Sometimes the chatter is just pure speculation phoned in by window-peekers. And forget about the cops: It’s the citizenry that indulges in racial profiling. Every citizen gripe about disorderly conduct or loitering, it seems, comes with the same description: black male dressed in white T-shirt and blue jeans.

But often enough, the call over the scanner presages a bona fide crime scene. It’s not a rare occurrence. The District has become so efficient at producing crime scenes that it’s our chief product.

When the yellow tape comes to your corner, you don’t care about postwar Iraq, Bush’s tax plan, or the new-look Wizards. All of that means nothing because your block just had a raging argument that got out of hand, had a Caprice scream by spitting bullets out a window, had a fight over a drug stash.

It all feels like a sucker punch. You hear police sirens in the distance, then really close, now too close—now loud on your block. You wake up and peer out your bedroom window. You see the police lights swirl red-white-blue, turning your block into a disco. It’s late, but the commotion beckons. Two, three, four cruisers idle, their cooling systems humming. An ambulance arrives, adding its high-pitched whine. Doors are slammed. Cops rush through words like they’ve just finished a marathon. Radios go fuzzy, filling the air with white noise. And then all of a sudden, you hear a dispatcher’s urgent questions. You have to go outside and see who did what.

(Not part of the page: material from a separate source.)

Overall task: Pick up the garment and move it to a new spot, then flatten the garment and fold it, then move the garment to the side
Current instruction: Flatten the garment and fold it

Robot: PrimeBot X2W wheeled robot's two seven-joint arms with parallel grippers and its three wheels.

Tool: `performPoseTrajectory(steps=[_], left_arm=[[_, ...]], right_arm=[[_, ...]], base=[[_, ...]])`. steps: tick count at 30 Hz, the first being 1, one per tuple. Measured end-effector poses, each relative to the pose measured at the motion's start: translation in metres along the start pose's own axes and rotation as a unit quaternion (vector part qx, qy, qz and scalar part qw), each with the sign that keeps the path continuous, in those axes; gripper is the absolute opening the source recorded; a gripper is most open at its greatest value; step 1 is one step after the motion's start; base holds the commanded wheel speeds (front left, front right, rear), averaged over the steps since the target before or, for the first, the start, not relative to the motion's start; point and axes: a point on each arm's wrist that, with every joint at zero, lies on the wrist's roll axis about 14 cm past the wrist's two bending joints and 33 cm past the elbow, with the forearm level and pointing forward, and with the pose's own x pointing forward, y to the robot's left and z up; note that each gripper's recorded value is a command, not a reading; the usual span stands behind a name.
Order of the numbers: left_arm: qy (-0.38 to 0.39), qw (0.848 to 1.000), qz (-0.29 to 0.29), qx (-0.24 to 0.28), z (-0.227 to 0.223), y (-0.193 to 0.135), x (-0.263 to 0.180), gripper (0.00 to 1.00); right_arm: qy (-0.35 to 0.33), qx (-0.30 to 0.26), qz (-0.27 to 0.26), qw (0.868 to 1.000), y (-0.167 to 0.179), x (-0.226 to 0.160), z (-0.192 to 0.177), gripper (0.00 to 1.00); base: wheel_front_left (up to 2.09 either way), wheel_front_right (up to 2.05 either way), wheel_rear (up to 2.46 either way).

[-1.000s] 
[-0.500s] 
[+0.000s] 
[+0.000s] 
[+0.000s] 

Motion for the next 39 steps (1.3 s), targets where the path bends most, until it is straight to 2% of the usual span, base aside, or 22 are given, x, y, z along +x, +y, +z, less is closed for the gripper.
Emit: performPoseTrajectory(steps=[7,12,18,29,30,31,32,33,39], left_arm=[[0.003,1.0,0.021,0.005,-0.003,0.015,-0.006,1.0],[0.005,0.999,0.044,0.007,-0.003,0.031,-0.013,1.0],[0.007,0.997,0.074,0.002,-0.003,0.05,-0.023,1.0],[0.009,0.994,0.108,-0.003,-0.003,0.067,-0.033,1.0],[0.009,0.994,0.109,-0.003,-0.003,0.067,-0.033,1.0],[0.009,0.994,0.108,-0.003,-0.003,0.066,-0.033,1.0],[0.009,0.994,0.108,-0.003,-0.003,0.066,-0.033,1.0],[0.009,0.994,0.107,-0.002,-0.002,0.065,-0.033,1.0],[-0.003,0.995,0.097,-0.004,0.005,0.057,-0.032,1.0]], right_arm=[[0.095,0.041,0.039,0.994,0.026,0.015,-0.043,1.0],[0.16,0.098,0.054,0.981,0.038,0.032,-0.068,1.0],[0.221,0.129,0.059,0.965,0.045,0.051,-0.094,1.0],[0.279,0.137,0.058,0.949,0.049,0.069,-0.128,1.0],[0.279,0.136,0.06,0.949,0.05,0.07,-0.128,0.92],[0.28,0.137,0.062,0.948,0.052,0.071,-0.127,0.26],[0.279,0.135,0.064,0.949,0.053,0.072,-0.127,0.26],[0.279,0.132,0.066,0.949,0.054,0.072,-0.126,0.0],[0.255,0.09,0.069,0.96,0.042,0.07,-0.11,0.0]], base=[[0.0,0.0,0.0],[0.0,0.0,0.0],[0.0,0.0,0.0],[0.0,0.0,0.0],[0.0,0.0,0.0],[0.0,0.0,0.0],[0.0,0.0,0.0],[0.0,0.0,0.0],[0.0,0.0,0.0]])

You won’t find out. The cops aren’t interested in taking questions. The action beyond them is obscured by the flashing lights, and your eyes can’t distinguish between too bright and too dark. And there’s this ribbon of yellow police tape stretching from lamp pole to lamp pole. That tape is as far as you can go. It’s the edge of the orchestra pit.

But the mystery of the crime scene doesn’t bring you a jolt of excitement. If it does, you’re either a first-timer or an asshole. Because standing there, in front of the police tape, you’re running through your own list of questions: Who’s that girl talking to the police? Whose house is the cop in the dark suit going into? Who’s hurt? What sex are they? How old are they? Do I know them?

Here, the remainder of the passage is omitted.